Excerpted data section start

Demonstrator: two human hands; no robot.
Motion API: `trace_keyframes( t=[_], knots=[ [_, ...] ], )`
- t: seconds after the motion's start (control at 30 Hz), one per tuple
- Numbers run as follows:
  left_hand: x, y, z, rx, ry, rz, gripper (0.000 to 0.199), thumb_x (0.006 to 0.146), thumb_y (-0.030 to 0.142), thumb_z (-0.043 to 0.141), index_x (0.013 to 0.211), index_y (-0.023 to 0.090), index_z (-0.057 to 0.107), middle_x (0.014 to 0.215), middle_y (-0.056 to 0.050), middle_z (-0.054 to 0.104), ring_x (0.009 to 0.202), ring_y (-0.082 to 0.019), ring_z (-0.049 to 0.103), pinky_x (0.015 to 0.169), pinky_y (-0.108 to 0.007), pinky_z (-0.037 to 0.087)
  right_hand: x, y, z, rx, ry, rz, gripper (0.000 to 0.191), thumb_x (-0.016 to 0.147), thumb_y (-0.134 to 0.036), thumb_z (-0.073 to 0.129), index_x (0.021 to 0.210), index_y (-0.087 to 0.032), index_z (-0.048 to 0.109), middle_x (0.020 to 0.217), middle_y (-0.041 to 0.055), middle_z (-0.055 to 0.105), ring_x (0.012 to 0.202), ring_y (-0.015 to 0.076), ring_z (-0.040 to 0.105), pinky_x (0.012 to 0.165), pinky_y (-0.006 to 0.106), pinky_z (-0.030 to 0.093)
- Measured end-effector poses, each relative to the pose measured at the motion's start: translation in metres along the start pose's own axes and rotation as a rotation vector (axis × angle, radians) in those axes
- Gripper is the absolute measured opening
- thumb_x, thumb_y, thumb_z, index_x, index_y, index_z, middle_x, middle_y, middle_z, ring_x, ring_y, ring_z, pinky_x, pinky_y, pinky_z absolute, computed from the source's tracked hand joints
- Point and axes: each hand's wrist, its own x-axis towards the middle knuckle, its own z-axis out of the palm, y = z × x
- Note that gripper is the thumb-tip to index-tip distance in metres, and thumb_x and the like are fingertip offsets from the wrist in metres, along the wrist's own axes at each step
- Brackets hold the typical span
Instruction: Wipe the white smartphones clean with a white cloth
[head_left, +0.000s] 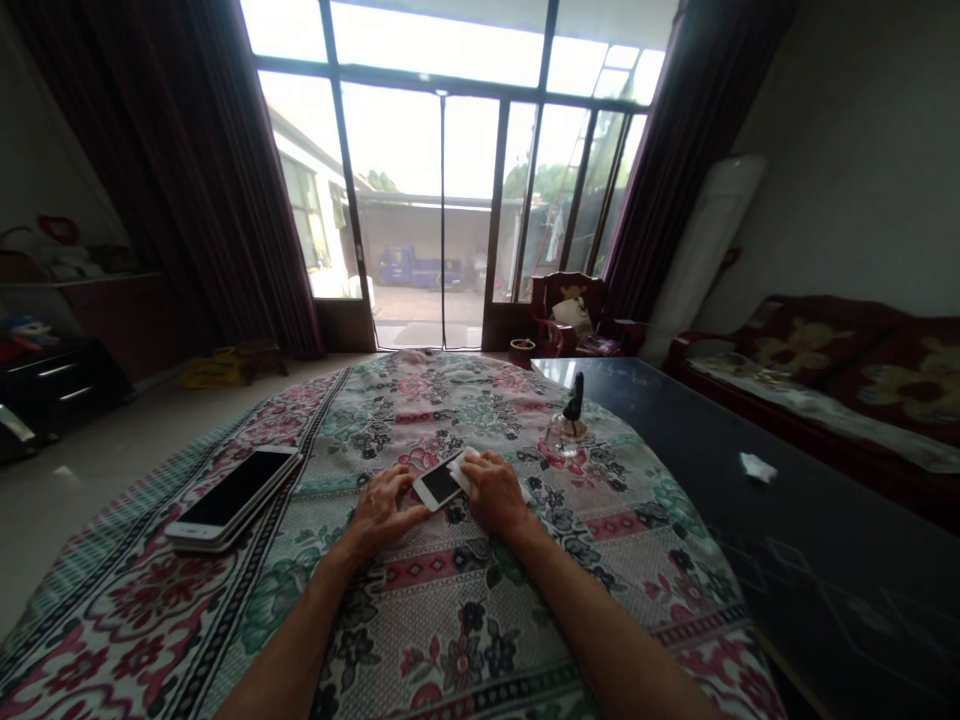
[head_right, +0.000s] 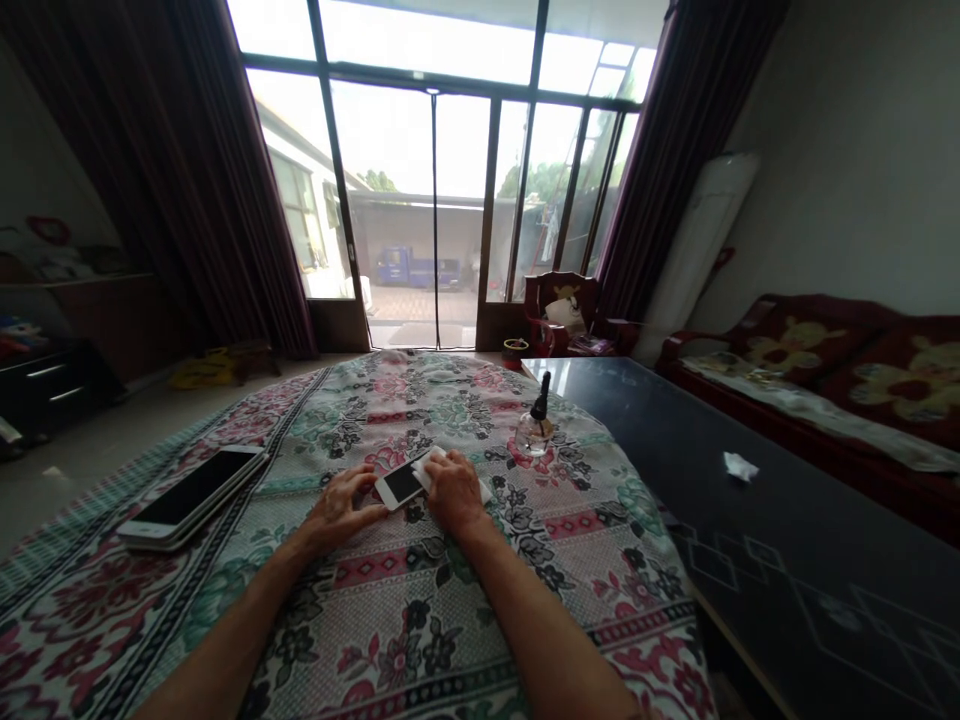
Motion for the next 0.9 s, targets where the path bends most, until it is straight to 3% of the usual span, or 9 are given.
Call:
trace_keyframes(
  t=[0.13,0.27,0.47,0.63,0.73,0.9],
  knots=[
    [-0.001,0.001,0.003,0.008,0.024,-0.034,0.049,0.066,0.045,0.074,0.105,0.017,0.066,0.13,-0.013,0.057,0.124,-0.033,0.049,0.106,-0.044,0.036,0.004,0.01,0.002,-0.046,0.013,0.125,0.036,0.086,-0.013,0.045,0.114,-0.024,0.065,0.132,0.0021,0.058,0.12,0.0218,0.046,0.099,0.033,0.033],
    [-0.001,0.004,0.005,0.022,0.036,-0.053,0.045,0.069,0.041,0.073,0.106,0.017,0.065,0.132,-0.014,0.056,0.125,-0.032,0.048,0.106,-0.044,0.035,0.004,0.005,0.004,-0.061,0.017,0.143,0.037,0.086,-0.014,0.044,0.117,-0.022,0.063,0.133,0.0045,0.057,0.124,0.024,0.042,0.099,0.035,0.032],
    [-0.001,0.001,0.008,0.029,0.047,-0.062,0.046,0.066,0.04,0.075,0.105,0.017,0.065,0.132,-0.014,0.056,0.125,-0.032,0.049,0.107,-0.043,0.035,-0.002,-0.024,0.009,-0.004,-0.051,-0.079,0.035,0.084,-0.018,0.048,0.117,-0.02,0.06,0.134,0.0069,0.055,0.126,0.0248,0.039,0.103,0.038,0.03],
    [-0.001,-0.002,0.011,0.055,0.078,-0.04,0.047,0.067,0.042,0.072,0.105,0.015,0.065,0.131,-0.016,0.057,0.124,-0.033,0.049,0.105,-0.044,0.038,-0.004,-0.039,0.007,0.089,-0.099,-0.314,0.031,0.084,-0.02,0.05,0.112,-0.022,0.062,0.126,0.0027,0.06,0.12,0.0219,0.043,0.1,0.035,0.033],
    [-0.002,0.001,0.008,0.065,0.047,-0.03,0.046,0.067,0.043,0.072,0.103,0.015,0.066,0.131,-0.016,0.056,0.124,-0.033,0.05,0.105,-0.044,0.038,0.001,-0.028,0.005,0.103,-0.1,-0.267,0.032,0.085,-0.015,0.048,0.11,-0.025,0.065,0.125,-0.0004,0.061,0.116,0.0204,0.046,0.1,0.033,0.034],
    [-0.002,0.005,0.003,0.052,0.032,-0.054,0.045,0.067,0.041,0.074,0.104,0.016,0.067,0.133,-0.016,0.055,0.126,-0.033,0.048,0.106,-0.044,0.036,0.013,0.004,0.002,0.04,-0.056,-0.035,0.04,0.084,-0.011,0.044,0.114,-0.026,0.065,0.135,-0.0017,0.056,0.122,0.0208,0.044,0.104,0.034,0.031]
  ],
)
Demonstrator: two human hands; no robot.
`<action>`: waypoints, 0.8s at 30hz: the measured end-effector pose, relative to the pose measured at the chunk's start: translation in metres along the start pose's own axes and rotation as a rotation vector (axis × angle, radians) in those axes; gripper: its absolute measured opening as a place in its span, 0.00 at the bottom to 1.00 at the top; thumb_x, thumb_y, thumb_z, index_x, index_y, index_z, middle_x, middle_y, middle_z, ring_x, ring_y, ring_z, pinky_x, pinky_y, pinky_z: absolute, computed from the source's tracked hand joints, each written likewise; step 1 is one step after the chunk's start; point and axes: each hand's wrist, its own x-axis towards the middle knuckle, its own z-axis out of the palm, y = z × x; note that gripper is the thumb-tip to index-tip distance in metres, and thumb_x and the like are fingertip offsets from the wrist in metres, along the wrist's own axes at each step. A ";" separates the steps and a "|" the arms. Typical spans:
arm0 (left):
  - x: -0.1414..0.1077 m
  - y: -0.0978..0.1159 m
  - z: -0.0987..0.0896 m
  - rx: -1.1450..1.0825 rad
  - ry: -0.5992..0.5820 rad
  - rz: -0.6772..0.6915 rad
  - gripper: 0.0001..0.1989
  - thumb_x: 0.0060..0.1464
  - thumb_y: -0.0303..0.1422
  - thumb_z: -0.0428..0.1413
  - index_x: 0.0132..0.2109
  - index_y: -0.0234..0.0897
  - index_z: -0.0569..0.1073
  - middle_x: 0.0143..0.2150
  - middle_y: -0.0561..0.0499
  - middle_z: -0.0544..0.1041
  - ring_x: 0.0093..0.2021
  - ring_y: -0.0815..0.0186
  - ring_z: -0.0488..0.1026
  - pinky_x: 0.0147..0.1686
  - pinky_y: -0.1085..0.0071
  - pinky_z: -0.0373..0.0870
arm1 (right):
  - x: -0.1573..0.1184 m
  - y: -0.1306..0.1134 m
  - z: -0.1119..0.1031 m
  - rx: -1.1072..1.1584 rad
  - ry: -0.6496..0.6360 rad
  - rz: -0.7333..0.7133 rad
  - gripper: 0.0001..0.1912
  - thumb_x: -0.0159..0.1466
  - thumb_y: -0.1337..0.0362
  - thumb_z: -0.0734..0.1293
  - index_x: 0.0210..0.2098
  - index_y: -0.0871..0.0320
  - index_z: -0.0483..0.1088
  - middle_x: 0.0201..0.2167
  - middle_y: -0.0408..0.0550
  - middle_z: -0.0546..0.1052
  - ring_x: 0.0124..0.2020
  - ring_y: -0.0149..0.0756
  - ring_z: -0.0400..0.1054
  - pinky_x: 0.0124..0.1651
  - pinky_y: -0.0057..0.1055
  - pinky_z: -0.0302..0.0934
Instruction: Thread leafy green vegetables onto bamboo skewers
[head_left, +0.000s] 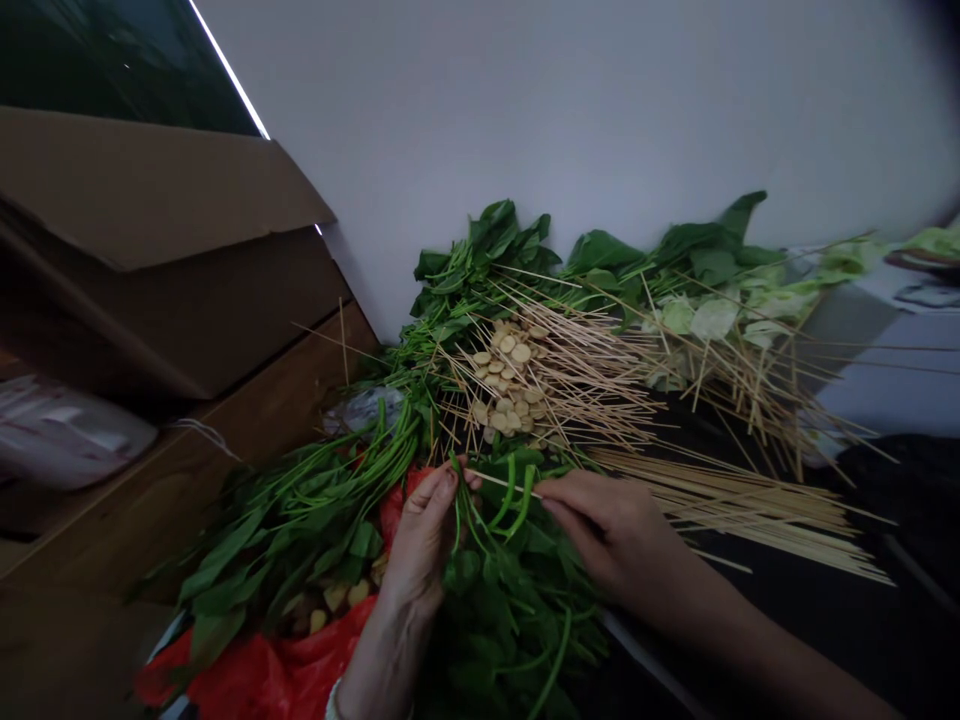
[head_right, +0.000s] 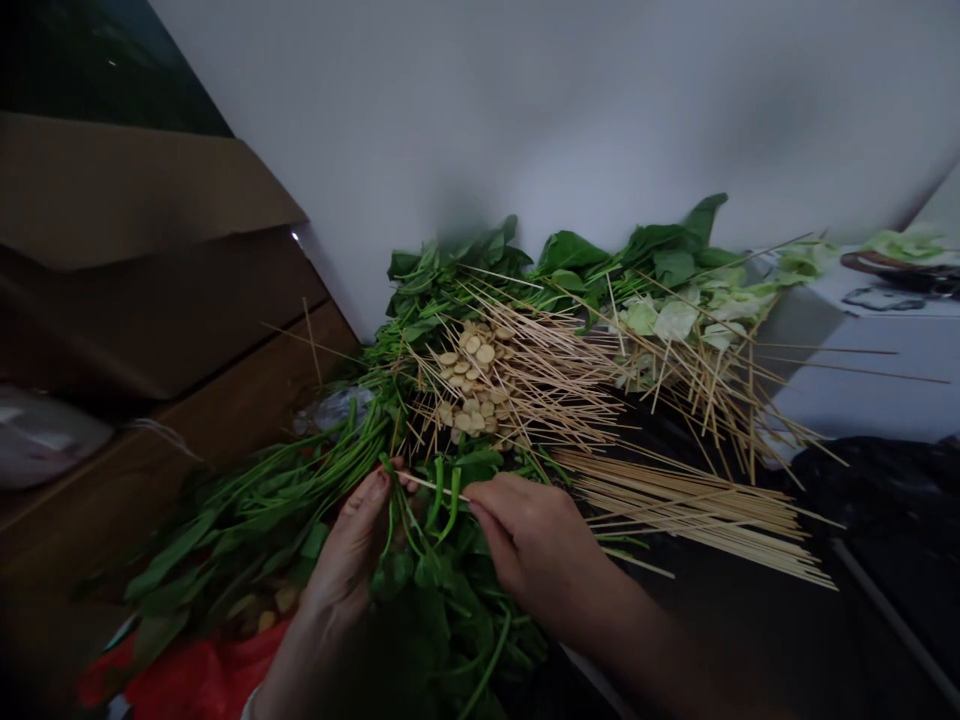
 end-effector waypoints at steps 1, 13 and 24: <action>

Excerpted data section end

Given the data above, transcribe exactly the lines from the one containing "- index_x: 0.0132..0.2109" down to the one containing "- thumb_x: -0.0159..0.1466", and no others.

Answer to this exercise:
  - index_x: 0.0132..0.2109
  - index_y: -0.0234..0.0897
  - index_z: -0.0569..0.1073
  - middle_x: 0.0143..0.2150
  - middle_y: -0.0561..0.0499
  - middle_z: -0.0544..0.1041
  - ring_x: 0.0093..0.2021
  - ring_y: -0.0815..0.0186
  - ring_z: -0.0488..0.1026
  - pinky_x: 0.0147..0.1686
  - pinky_y: -0.1085..0.0071
  - pinky_z: -0.0373..0.0870
arm1 (right):
  - x: -0.1573..0.1184 m
  - y: -0.1306..0.1134 m
  - z: -0.1119..0.1031 m
  - rx: -1.1072..1.1584 rad
  - ry: -0.6496..0.6360 rad
  - rz: -0.7333..0.7133 rad
  - gripper: 0.0001..0.1912
  - thumb_x: -0.0159..0.1466

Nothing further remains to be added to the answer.